** REQUIRED ACTION **
Please quote exactly the lines below from the line containing "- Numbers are" to the line containing "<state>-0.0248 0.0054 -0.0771", both lines included, and nothing else.
* * * * *
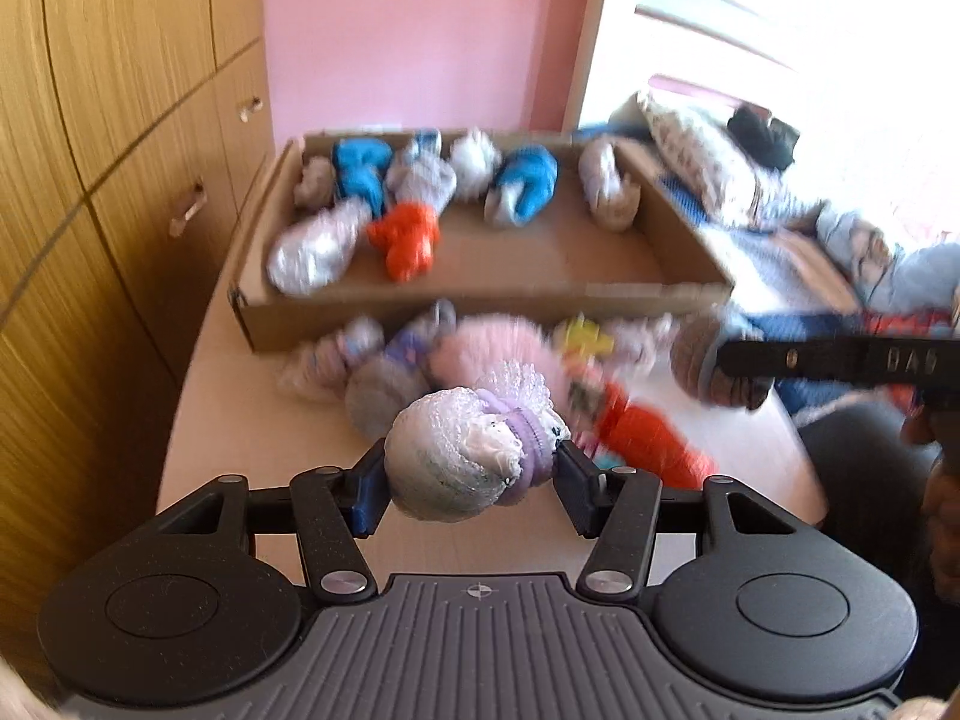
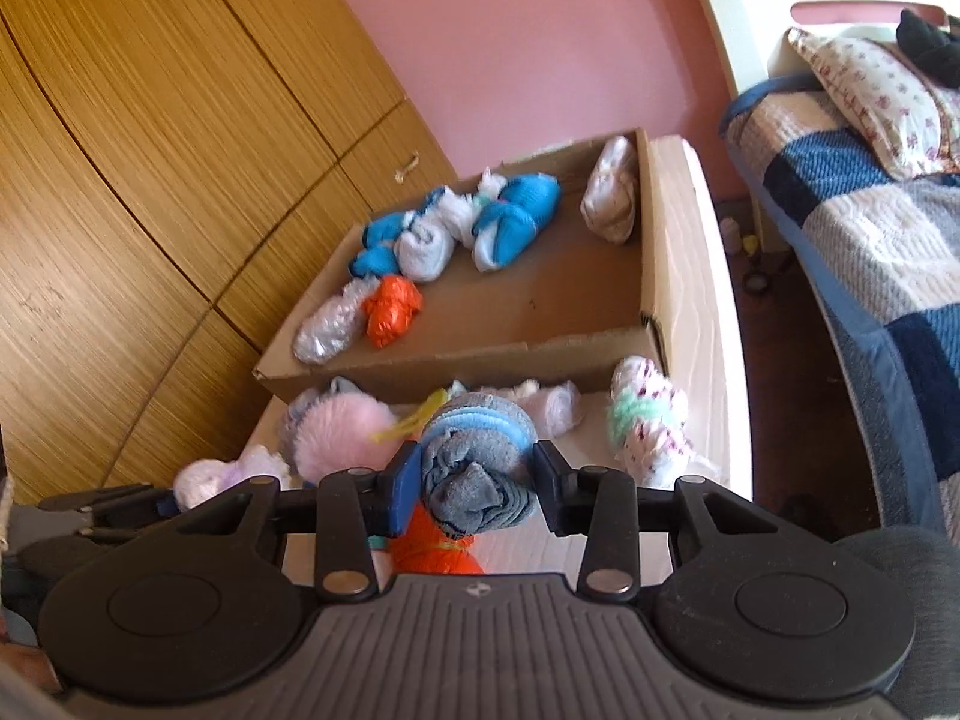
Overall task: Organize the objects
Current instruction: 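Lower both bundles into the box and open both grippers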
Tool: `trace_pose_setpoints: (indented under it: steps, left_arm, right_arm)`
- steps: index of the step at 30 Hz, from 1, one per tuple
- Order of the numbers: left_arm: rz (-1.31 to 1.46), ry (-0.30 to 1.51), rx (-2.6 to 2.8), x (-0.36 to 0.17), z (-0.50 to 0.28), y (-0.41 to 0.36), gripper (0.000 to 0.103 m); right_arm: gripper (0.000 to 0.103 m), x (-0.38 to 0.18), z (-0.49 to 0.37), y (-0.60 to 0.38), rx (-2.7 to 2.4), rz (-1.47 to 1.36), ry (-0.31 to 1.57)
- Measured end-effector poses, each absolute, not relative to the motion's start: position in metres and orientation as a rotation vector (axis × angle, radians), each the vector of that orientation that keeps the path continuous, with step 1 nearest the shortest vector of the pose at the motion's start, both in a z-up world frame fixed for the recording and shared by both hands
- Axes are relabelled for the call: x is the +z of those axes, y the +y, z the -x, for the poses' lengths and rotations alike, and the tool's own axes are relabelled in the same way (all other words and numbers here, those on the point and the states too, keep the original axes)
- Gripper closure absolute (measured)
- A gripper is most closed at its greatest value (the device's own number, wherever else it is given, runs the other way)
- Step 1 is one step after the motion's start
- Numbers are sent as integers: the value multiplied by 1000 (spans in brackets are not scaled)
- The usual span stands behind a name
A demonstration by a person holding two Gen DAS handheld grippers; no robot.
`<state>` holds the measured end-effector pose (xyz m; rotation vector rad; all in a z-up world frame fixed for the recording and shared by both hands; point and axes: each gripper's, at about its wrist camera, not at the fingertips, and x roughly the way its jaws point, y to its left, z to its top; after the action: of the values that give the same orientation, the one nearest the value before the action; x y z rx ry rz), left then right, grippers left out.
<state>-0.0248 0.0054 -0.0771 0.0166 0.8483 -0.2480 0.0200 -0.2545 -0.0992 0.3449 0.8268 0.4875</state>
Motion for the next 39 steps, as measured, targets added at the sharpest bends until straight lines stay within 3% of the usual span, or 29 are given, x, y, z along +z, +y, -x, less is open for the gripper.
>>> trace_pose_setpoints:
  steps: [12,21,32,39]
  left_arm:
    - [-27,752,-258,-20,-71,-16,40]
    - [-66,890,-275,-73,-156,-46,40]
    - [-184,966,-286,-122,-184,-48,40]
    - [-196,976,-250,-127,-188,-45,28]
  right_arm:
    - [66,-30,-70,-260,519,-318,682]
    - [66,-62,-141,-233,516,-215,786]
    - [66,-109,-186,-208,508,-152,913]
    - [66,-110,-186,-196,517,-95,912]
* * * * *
** RESULT **
- Numbers are sent as integers: the value multiplied by 1000 (spans in brackets are not scaled)
- The usual span stands behind a name
A demonstration by a person holding two Gen DAS handheld grippers; no robot.
`<state>` holds the measured end-effector pose (xyz m; rotation vector rad; all in a z-up world frame fixed for the recording and shared by both hands; point and axes: each gripper's, at about its wrist camera, not at the fingertips, and x roughly the way its jaws point, y to its left, z to its top; after the action: of the values that give the same orientation, the one nearest the value before the action; x y z rx ry rz), left then right, grippers left out.
<state>-0.0248 0.0054 -0.0771 0.0166 0.8483 -0.2480 0.0200 -0.2545 -0.0992 0.3449 0.8268 0.4875</state>

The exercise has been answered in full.